> **TASK PROMPT**
Everything in the listing below must be duplicated exactly.

> **PROVIDED DATA**
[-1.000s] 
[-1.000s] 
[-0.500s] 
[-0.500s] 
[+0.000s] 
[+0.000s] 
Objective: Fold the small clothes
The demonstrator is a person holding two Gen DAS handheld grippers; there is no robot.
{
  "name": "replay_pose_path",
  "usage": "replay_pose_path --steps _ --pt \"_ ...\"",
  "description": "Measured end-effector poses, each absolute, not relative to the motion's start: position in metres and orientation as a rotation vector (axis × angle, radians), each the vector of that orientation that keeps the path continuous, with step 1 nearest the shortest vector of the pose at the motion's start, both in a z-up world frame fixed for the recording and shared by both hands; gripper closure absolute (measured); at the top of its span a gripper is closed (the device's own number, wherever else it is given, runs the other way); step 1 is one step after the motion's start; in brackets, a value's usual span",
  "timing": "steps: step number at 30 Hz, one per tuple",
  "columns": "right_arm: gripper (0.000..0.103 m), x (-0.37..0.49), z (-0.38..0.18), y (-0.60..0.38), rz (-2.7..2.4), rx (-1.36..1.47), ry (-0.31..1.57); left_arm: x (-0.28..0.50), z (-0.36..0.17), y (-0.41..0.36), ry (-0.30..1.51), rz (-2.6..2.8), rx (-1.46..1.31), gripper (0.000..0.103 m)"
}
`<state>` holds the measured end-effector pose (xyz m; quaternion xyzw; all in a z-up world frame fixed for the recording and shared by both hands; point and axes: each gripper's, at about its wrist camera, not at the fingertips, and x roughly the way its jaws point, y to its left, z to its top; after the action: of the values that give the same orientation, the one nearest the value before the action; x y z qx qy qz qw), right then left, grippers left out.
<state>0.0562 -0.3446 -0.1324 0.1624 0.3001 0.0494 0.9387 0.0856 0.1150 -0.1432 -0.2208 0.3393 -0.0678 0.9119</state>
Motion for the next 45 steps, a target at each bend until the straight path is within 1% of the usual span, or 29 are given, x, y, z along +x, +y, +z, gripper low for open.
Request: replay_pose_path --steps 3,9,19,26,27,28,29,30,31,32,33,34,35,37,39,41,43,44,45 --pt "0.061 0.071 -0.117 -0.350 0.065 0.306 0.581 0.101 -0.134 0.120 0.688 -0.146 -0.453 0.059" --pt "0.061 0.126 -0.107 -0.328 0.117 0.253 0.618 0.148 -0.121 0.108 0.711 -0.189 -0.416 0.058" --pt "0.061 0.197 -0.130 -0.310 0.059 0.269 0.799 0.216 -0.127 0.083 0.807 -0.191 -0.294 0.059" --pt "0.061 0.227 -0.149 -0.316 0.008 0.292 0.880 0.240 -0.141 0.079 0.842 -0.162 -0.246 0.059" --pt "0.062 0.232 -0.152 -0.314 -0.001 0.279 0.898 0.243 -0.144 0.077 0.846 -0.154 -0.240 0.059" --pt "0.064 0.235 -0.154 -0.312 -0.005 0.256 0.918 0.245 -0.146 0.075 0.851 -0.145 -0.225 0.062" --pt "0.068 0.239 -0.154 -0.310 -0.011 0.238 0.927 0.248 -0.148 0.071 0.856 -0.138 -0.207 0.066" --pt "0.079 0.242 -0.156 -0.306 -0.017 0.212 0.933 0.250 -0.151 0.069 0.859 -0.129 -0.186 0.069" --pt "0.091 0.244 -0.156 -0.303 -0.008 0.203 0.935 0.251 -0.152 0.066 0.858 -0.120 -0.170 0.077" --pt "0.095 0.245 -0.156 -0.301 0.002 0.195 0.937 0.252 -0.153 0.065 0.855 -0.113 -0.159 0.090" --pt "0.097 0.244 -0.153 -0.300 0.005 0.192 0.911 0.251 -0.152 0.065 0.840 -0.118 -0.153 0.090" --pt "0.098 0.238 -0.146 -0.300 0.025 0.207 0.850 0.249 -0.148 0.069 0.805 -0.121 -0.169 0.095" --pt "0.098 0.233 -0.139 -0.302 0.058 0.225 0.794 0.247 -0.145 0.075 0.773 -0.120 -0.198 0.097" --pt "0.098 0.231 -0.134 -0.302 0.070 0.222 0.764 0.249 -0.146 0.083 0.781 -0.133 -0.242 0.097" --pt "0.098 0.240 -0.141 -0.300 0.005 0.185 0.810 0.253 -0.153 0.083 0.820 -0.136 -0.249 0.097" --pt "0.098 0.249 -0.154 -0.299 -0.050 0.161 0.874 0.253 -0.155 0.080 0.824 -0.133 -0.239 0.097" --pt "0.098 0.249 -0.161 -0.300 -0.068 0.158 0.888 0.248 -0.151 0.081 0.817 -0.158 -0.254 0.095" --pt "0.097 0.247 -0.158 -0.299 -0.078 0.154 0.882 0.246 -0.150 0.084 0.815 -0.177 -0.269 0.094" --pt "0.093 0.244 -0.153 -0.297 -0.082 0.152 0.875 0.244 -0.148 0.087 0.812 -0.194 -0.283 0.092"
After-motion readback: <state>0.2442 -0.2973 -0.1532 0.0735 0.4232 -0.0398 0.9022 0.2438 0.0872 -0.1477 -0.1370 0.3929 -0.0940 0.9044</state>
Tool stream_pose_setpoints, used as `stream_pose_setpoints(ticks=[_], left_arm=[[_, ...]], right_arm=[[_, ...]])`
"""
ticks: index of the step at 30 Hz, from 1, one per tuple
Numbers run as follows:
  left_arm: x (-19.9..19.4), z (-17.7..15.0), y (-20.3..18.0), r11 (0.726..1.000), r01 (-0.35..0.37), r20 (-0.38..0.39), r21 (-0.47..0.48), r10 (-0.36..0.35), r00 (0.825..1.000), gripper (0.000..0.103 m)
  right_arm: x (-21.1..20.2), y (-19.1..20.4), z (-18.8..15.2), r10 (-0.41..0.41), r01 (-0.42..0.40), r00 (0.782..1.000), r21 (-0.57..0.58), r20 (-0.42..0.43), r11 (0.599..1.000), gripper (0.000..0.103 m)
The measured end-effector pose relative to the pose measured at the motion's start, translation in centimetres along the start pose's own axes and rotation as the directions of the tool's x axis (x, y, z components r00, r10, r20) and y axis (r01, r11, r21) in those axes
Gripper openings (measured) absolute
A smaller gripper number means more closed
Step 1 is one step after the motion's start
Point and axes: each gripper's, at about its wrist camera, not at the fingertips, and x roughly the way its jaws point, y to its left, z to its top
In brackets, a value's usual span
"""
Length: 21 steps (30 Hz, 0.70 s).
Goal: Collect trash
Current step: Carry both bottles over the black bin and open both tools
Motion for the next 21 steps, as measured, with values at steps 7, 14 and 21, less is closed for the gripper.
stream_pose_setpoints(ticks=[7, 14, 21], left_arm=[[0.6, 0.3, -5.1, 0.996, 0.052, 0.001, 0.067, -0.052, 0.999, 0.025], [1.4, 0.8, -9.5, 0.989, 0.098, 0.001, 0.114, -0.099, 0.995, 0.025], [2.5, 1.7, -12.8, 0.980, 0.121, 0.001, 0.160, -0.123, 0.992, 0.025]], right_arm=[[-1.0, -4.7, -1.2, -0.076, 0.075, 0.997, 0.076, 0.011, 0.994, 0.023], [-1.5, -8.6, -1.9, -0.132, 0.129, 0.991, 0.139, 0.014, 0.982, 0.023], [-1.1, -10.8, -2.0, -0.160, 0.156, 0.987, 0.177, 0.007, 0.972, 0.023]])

> **TASK ANSWER**
[-1.000s] 
[-1.000s] 
[-0.500s] 
[-0.500s] 
[+0.000s] 
[+0.000s] 
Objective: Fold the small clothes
The demonstrator is a person holding two Gen DAS handheld grippers; there is no robot.
{
  "name": "replay_pose_path",
  "usage": "replay_pose_path --steps _ --pt \"_ ...\"",
  "description": "Measured end-effector poses, each absolute, not relative to the motion's start: position in metres and orientation as a rotation vector (axis × angle, radians), each the vector of that orientation that keeps the path continuous, with step 1 nearest the shortest vector of the pose at the motion's start, both in a z-up world frame fixed for the recording and shared by both hands; gripper closure absolute (measured); at the top of its span a gripper is closed (the device's own number, wherever else it is given, runs the other way); step 1 is one step after the motion's start; in brackets, a value's usual span",
  "timing": "steps: step number at 30 Hz, one per tuple",
  "columns": "right_arm: gripper (0.000..0.103 m), x (-0.37..0.49), z (-0.38..0.18), y (-0.60..0.38), rz (-2.7..2.4), rx (-1.36..1.47), ry (-0.31..1.57); left_arm: x (-0.28..0.50), z (-0.36..0.17), y (-0.41..0.36), ry (-0.30..1.51), rz (-2.6..2.8), rx (-1.46..1.31), gripper (0.000..0.103 m)"
}
`<state>` holds the measured end-effector pose (xyz m; quaternion xyzw; all in a z-up world frame fixed for the recording and shared by both hands; point and axes: each gripper's, at about its wrist camera, not at the fingertips, and x roughly the way its jaws point, y to its left, z to its top; after the action: of the values that give the same orientation, the one nearest the value before the action; x y z qx qy qz qw), right then left, grippers left out.
<state>0.0562 -0.3446 -0.1324 0.1624 0.3001 0.0494 0.9387 0.0856 0.1150 -0.1432 -0.2208 0.3393 -0.0678 0.9119</state>
Motion for the next 45 steps, a target at each bend until the straight path is within 1% of the usual span, or 29 are given, x, y, z along +x, +y, +z, gripper low for open.
Request: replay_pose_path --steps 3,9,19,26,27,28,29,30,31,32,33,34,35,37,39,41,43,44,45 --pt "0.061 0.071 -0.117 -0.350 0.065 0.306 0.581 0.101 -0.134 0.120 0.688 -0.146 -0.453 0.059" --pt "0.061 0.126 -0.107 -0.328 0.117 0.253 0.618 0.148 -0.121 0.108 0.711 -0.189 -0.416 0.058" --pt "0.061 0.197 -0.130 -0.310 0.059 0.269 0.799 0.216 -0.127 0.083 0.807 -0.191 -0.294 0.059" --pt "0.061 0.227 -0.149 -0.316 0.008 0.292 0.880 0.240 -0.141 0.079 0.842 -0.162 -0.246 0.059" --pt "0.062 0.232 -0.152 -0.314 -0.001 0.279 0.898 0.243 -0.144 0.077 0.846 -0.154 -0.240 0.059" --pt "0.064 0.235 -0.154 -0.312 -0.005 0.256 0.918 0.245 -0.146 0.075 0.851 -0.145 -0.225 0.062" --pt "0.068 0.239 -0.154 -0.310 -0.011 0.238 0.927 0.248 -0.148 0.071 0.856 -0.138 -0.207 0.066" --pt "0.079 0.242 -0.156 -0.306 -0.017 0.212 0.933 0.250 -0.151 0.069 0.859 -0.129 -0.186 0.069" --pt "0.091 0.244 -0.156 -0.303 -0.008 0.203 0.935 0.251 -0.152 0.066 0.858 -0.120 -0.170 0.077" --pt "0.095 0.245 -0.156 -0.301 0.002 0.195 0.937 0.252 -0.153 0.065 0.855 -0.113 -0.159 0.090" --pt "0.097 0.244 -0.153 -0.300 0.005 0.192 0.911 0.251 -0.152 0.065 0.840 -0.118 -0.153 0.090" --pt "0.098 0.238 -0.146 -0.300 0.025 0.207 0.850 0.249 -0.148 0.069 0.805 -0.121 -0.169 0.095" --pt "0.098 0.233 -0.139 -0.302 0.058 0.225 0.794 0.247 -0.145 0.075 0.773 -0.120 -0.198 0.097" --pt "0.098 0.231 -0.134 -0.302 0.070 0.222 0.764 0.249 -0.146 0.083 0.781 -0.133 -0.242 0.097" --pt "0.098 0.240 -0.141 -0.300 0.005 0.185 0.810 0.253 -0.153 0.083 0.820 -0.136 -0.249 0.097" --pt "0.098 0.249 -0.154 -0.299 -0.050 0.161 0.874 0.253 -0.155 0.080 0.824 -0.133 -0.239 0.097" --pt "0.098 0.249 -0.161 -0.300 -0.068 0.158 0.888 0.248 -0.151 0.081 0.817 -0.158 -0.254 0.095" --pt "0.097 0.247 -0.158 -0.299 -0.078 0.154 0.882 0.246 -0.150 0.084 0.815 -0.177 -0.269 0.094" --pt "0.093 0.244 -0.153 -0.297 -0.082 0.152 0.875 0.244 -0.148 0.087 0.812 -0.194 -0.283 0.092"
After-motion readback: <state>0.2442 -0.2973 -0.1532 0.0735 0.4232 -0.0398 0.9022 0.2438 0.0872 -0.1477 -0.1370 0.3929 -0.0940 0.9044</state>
Tool stream_pose_setpoints, used as `stream_pose_setpoints(ticks=[_], left_arm=[[_, ...]], right_arm=[[_, ...]])`
"""
ticks: index of the step at 30 Hz, from 1, one per tuple
Numbers run as follows:
  left_arm: x (-19.9..19.4), z (-17.7..15.0), y (-20.3..18.0), r11 (0.726..1.000), r01 (-0.35..0.37), r20 (-0.38..0.39), r21 (-0.47..0.48), r10 (-0.36..0.35), r00 (0.825..1.000), gripper (0.000..0.103 m)
  right_arm: x (-21.1..20.2), y (-19.1..20.4), z (-18.8..15.2), r10 (-0.41..0.41), r01 (-0.42..0.40), r00 (0.782..1.000), r21 (-0.57..0.58), r20 (-0.42..0.43), r11 (0.599..1.000), gripper (0.000..0.103 m)
The measured end-effector pose relative to the pose measured at the motion's start, translation in centimetres along the start pose's own axes and rotation as the directions of the tool's x axis (x, y, z components r00, r10, r20) and y axis (r01, r11, r21) in those axes
Gripper openings (measured) absolute
A smaller gripper number means more closed
Step 1 is one step after the motion's start
Point and axes: each gripper's, at about its wrist camera, not at the fingertips, and x roughly the way its jaws point, y to its left, z to its top
In brackets, a value's usual span
"""
Length: 21 steps (30 Hz, 0.70 s).
Goal: Collect trash
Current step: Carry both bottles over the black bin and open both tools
Motion for the next 21 steps, as measured, with values at steps 7, 14 and 21, less is closed for the gripper.
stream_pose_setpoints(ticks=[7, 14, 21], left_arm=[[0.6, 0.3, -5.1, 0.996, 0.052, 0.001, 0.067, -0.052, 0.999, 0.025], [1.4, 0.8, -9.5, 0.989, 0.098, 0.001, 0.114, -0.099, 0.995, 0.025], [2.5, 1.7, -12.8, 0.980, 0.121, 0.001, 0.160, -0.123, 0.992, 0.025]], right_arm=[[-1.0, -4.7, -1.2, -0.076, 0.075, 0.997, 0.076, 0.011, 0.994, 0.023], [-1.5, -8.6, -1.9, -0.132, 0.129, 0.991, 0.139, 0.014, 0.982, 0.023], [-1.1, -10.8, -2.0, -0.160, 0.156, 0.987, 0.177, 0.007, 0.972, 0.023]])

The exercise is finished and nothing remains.